The rise of vertical farming, where crops are grown in stacked layers indoors, promises a future of sustainable food production. But can these towering farms truly deliver on their environmental and economic promises? A recent study from the University of Pisa sheds light on the complex interplay of energy, climate, and costs in vertical farming.
The Energy Equation of Vertical Farming
Vertical farms, while efficient in terms of land use, are energy hogs. Researchers Francesco Ceccanti and colleagues modeled 162 scenarios, combining different temperature, light intensity (PPFD), and CO2 levels across diverse climates (Norway, China, Dubai). They found light intensity was the dominant factor in both crop growth and energy consumption. This is like turning up the volume on a stereo: more light means more growth, but it also means significantly more electricity for lighting and cooling.
The energy used for lighting and cooling, in fact, can account for more than 95% of the total energy required by vertical farming. This underscores how important optimizing light use is in vertical farming. The study found that even with insulation, changes in external climates had a minimal impact on crop productivity.
Insulation: A Necessary Evil?
Interestingly, insulation, a standard practice in construction to minimize energy loss, played only a modest role in energy efficiency. In cold climates, lack of insulation could actually decrease energy consumption, particularly with high light intensity and high temperatures, because the building’s heat loss helped offset cooling needs. But, this was only observed under specific conditions and in a cold climate.
In warmer climates, insulation was invariably beneficial. This isn’t surprising: think of keeping an ice cream cone from melting on a hot day – the insulating cone helps keep it cold longer. The same principle holds for vertical farms. While insulation may be slightly more expensive upfront, it generally leads to significantly lower operating costs in the long run.
The Economics of Lettuce
The researchers also conducted an economic assessment, calculating the levelized cost of lettuce (LCoL) – a measure of the total cost per kilogram of lettuce over the farm’s lifetime, considering capital expenditures, operating expenses, and the yield.
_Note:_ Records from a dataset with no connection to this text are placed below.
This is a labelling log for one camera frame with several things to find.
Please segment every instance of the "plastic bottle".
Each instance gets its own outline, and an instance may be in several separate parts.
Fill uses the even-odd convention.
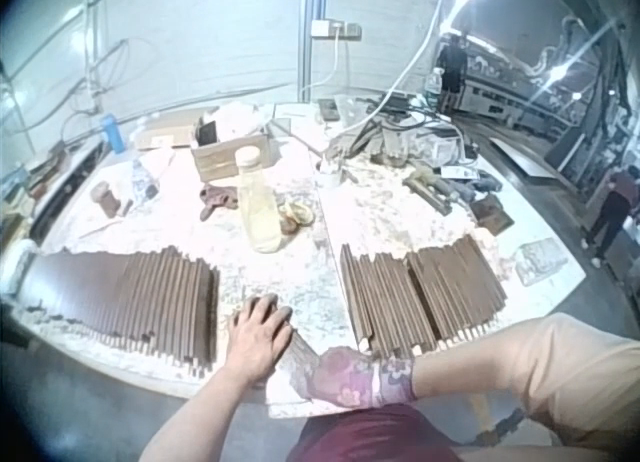
[[[435,67],[424,84],[424,98],[427,106],[434,112],[438,109],[438,101],[442,93],[442,72],[440,67]]]
[[[118,121],[113,116],[113,114],[105,115],[102,120],[102,128],[104,132],[107,134],[107,139],[109,140],[109,145],[116,154],[124,152],[125,146],[122,141],[122,137],[120,136],[120,130],[118,129]]]
[[[158,194],[158,187],[153,177],[138,159],[133,161],[132,179],[136,204],[140,205]]]
[[[260,163],[260,149],[238,149],[238,205],[251,247],[257,252],[275,252],[280,247],[280,215],[273,191],[267,185]]]

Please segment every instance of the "person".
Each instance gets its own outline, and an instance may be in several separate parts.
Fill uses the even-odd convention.
[[[440,112],[443,114],[450,112],[465,83],[467,63],[467,52],[461,46],[460,37],[451,35],[450,43],[443,47],[436,61],[436,67],[444,70],[440,98]]]
[[[273,370],[293,330],[273,296],[230,321],[227,359],[151,439],[143,461],[218,460],[244,392]],[[288,461],[602,460],[640,415],[640,343],[564,314],[528,320],[447,351],[374,361],[330,349],[305,377],[314,398],[354,409],[310,419]],[[408,402],[510,389],[564,447],[455,447]]]
[[[581,241],[582,248],[588,250],[606,226],[602,243],[596,249],[595,257],[591,259],[591,264],[597,269],[601,267],[605,253],[622,229],[627,216],[632,213],[635,216],[637,213],[640,196],[638,179],[640,179],[640,170],[633,165],[625,171],[614,173],[609,179],[609,194],[602,204],[593,227]]]

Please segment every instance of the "stack of sticks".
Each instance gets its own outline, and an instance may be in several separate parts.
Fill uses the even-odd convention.
[[[390,254],[355,258],[345,245],[340,266],[359,347],[381,357],[411,357],[439,342],[473,339],[506,300],[469,236],[404,260]]]
[[[215,358],[219,273],[174,247],[130,255],[36,256],[18,302],[80,323],[113,347],[208,367]]]

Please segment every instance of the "floor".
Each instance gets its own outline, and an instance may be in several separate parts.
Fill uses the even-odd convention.
[[[637,307],[627,301],[605,270],[591,267],[588,254],[580,249],[572,209],[578,204],[555,185],[524,181],[486,137],[476,135],[482,154],[547,220],[587,274],[557,310],[600,329],[640,339]],[[54,460],[135,460],[183,403],[97,374],[43,344],[32,343],[28,349],[3,344],[0,363],[3,400],[10,401],[35,442]],[[421,401],[417,406],[440,430],[461,443],[474,441],[499,421],[503,421],[498,432],[506,435],[504,443],[545,440],[539,428],[527,423],[520,424],[516,434],[508,434],[521,419],[517,401],[510,394],[491,393],[480,400],[485,406],[484,417],[476,416],[477,403],[478,399],[457,396]],[[263,406],[245,404],[234,417],[223,460],[284,460],[303,424],[301,419],[271,420]]]

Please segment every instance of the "white marble-patterned table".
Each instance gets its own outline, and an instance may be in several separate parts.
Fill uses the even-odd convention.
[[[324,127],[312,114],[310,106],[297,104],[276,109],[276,117],[291,117],[294,133],[322,149],[326,146]],[[187,149],[144,155],[144,163],[158,177],[160,193],[109,225],[105,225],[100,209],[91,202],[89,191],[105,180],[118,197],[126,198],[130,193],[131,164],[125,162],[96,171],[54,224],[42,249],[48,253],[63,248],[72,252],[133,253],[174,245],[189,257],[216,265],[221,272],[221,285],[214,371],[224,362],[226,317],[244,297],[256,293],[278,293],[283,303],[294,310],[293,324],[318,353],[338,345],[355,347],[336,257],[347,242],[355,254],[391,252],[402,256],[410,250],[450,244],[464,234],[472,234],[508,295],[507,306],[497,315],[492,330],[546,315],[584,278],[579,264],[542,217],[485,160],[480,159],[478,167],[503,183],[500,200],[515,221],[497,238],[475,228],[462,208],[455,207],[451,215],[443,218],[411,194],[401,185],[410,168],[373,166],[360,157],[348,162],[349,170],[359,179],[357,184],[347,181],[337,188],[316,189],[314,156],[293,140],[282,141],[279,149],[280,159],[266,170],[270,184],[279,197],[311,206],[316,222],[275,254],[258,254],[250,249],[237,211],[220,209],[207,221],[199,220],[202,205],[198,193],[202,184]],[[235,185],[235,180],[215,183]],[[512,256],[521,244],[546,237],[558,241],[566,252],[567,263],[555,275],[524,287],[513,271]],[[15,317],[69,356],[127,383],[179,397],[192,396],[204,383],[186,367],[113,349],[64,321],[45,323],[39,313],[28,313],[19,307]],[[300,399],[278,371],[267,383],[265,400],[273,417],[308,417],[340,410],[330,404]]]

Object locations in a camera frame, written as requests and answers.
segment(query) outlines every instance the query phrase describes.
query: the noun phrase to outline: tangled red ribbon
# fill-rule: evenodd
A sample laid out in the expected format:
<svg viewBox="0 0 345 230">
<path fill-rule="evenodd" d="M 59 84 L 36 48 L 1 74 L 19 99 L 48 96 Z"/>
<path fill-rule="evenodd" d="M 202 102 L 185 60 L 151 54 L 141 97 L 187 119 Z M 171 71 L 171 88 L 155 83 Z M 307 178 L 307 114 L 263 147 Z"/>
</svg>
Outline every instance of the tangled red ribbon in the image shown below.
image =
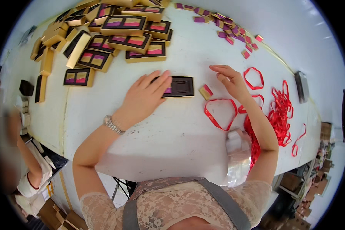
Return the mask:
<svg viewBox="0 0 345 230">
<path fill-rule="evenodd" d="M 304 135 L 307 134 L 306 125 L 305 125 L 304 123 L 303 123 L 303 125 L 304 125 L 304 133 L 303 133 L 302 135 L 300 135 L 300 136 L 298 137 L 298 139 L 294 142 L 294 145 L 292 145 L 291 155 L 292 155 L 293 157 L 296 157 L 296 156 L 298 155 L 298 145 L 297 145 L 297 141 L 298 141 L 300 138 L 302 138 Z"/>
<path fill-rule="evenodd" d="M 229 123 L 229 125 L 227 126 L 226 129 L 223 129 L 221 128 L 221 126 L 219 125 L 219 123 L 215 120 L 215 118 L 213 118 L 213 116 L 211 115 L 211 113 L 207 110 L 207 104 L 210 103 L 210 102 L 214 102 L 214 101 L 218 101 L 218 100 L 229 100 L 231 103 L 232 103 L 232 106 L 234 107 L 235 109 L 235 114 L 234 116 L 231 118 L 231 121 Z M 209 100 L 206 102 L 205 104 L 205 114 L 207 115 L 207 117 L 211 120 L 211 122 L 217 127 L 217 128 L 220 128 L 224 131 L 229 131 L 230 130 L 230 127 L 231 127 L 231 124 L 232 122 L 234 121 L 234 118 L 237 116 L 238 114 L 238 109 L 237 109 L 237 105 L 235 104 L 234 100 L 232 99 L 212 99 L 212 100 Z"/>
<path fill-rule="evenodd" d="M 257 71 L 259 73 L 259 77 L 261 78 L 261 82 L 262 82 L 262 86 L 253 86 L 251 83 L 249 83 L 249 81 L 247 81 L 247 79 L 245 78 L 246 74 L 249 72 L 250 69 L 254 69 L 255 71 Z M 248 68 L 246 71 L 244 71 L 244 81 L 245 83 L 249 86 L 249 88 L 251 88 L 252 90 L 260 90 L 260 89 L 263 89 L 263 86 L 264 86 L 264 80 L 263 80 L 263 76 L 262 76 L 262 73 L 257 70 L 256 68 L 254 67 L 250 67 Z"/>
<path fill-rule="evenodd" d="M 275 130 L 279 146 L 285 147 L 291 142 L 291 134 L 289 132 L 290 124 L 287 122 L 287 120 L 292 118 L 294 114 L 294 108 L 289 99 L 287 82 L 285 80 L 283 81 L 282 91 L 272 88 L 272 95 L 274 97 L 274 101 L 271 102 L 272 110 L 268 114 L 267 118 Z M 260 147 L 248 116 L 244 121 L 244 130 L 249 134 L 252 140 L 252 169 L 260 155 Z"/>
</svg>

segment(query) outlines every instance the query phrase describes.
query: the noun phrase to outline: wristwatch
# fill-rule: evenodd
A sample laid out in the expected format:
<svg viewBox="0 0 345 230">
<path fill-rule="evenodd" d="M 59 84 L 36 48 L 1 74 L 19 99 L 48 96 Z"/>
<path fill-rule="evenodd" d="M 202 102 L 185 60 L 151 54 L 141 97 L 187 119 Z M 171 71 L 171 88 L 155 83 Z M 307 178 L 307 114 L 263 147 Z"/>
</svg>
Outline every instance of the wristwatch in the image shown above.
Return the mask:
<svg viewBox="0 0 345 230">
<path fill-rule="evenodd" d="M 110 115 L 107 115 L 104 118 L 104 125 L 119 135 L 123 135 L 125 133 L 125 131 L 122 131 L 115 123 L 113 123 Z"/>
</svg>

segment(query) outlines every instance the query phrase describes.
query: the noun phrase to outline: silver watch strap
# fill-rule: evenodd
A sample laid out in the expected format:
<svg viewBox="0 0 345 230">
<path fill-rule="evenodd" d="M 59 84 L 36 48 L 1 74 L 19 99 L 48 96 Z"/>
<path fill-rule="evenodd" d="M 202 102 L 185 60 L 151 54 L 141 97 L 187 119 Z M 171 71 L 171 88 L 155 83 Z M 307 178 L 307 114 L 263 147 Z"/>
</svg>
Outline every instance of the silver watch strap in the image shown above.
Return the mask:
<svg viewBox="0 0 345 230">
<path fill-rule="evenodd" d="M 119 127 L 117 127 L 111 119 L 107 121 L 105 125 L 119 135 L 123 135 L 125 133 L 125 131 L 122 131 Z"/>
</svg>

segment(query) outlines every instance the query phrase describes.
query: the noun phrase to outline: apron strap
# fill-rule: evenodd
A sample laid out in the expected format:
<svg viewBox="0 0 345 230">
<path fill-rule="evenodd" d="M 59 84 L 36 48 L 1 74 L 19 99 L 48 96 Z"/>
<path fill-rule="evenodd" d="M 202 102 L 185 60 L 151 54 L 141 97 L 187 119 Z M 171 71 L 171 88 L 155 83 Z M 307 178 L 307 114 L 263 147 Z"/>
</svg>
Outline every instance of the apron strap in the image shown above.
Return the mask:
<svg viewBox="0 0 345 230">
<path fill-rule="evenodd" d="M 138 230 L 137 199 L 130 200 L 124 205 L 123 230 Z"/>
<path fill-rule="evenodd" d="M 197 180 L 229 216 L 237 230 L 250 230 L 251 224 L 239 205 L 220 186 L 206 178 Z M 138 230 L 137 199 L 129 200 L 123 210 L 123 230 Z"/>
<path fill-rule="evenodd" d="M 248 217 L 229 194 L 227 194 L 220 186 L 209 182 L 206 178 L 198 182 L 205 187 L 209 193 L 211 193 L 211 196 L 226 212 L 238 230 L 250 230 L 251 224 Z"/>
</svg>

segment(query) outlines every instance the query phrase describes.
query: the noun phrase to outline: hand
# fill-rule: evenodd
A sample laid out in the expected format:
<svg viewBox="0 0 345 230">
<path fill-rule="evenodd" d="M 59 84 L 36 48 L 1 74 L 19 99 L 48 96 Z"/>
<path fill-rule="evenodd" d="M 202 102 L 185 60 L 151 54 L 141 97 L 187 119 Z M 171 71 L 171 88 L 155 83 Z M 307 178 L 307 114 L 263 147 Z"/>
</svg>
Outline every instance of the hand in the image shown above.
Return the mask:
<svg viewBox="0 0 345 230">
<path fill-rule="evenodd" d="M 210 69 L 217 72 L 217 79 L 224 84 L 230 95 L 237 99 L 239 103 L 243 104 L 246 99 L 251 98 L 239 72 L 233 70 L 230 66 L 223 65 L 210 66 Z"/>
<path fill-rule="evenodd" d="M 128 90 L 123 105 L 113 114 L 112 120 L 123 131 L 150 116 L 166 99 L 162 99 L 165 90 L 171 85 L 170 71 L 160 75 L 156 70 L 150 75 L 140 77 Z"/>
</svg>
Here, they discovered a surprising outcome: the optimal light intensity for the lowest LCoL was not the highest, but an intermediate level of 250 µmol m-2 s-1.
This highlights the need to find a balance. While higher light intensity boosts productivity, the additional energy costs can outweigh the benefits. This study emphasizes that economic optimization is key to successful vertical farming and might be more important than yield optimization.
Sustainability: A Long Road
The environmental implications are complex. The study found that vertical farms in countries with highly decarbonized energy grids, such as Norway, could reduce CO2 emissions compared to importing lettuce. However, in regions heavily reliant on fossil fuels, the energy used in vertical farming could actually increase carbon emissions.
This finding should not discourage research into vertical farming, but rather refocus it. It implies that for vertical farming to truly be sustainable, we need to first reduce our overall carbon footprint – particularly from our energy systems.
Beyond the Numbers
This study offers a nuanced perspective on vertical farming. It demonstrates that there’s no single magic setting to optimize these farms. The optimal configuration depends on numerous interconnected variables, from climate and energy costs to the specific crops grown.
The research, while comprehensive, also suggests areas for further investigation. For example, exploring the potential of integrating renewable energy sources into vertical farms, and more sophisticated, adaptive control systems, could significantly improve their environmental and economic performance.
The findings from Ceccanti and his colleagues at the University of Pisa provide a crucial blueprint for the future of vertical farming. It serves as a stark reminder that while the technology shows immense potential, achieving true sustainability demands careful design, local adaptation, and a commitment to decarbonizing our energy systems.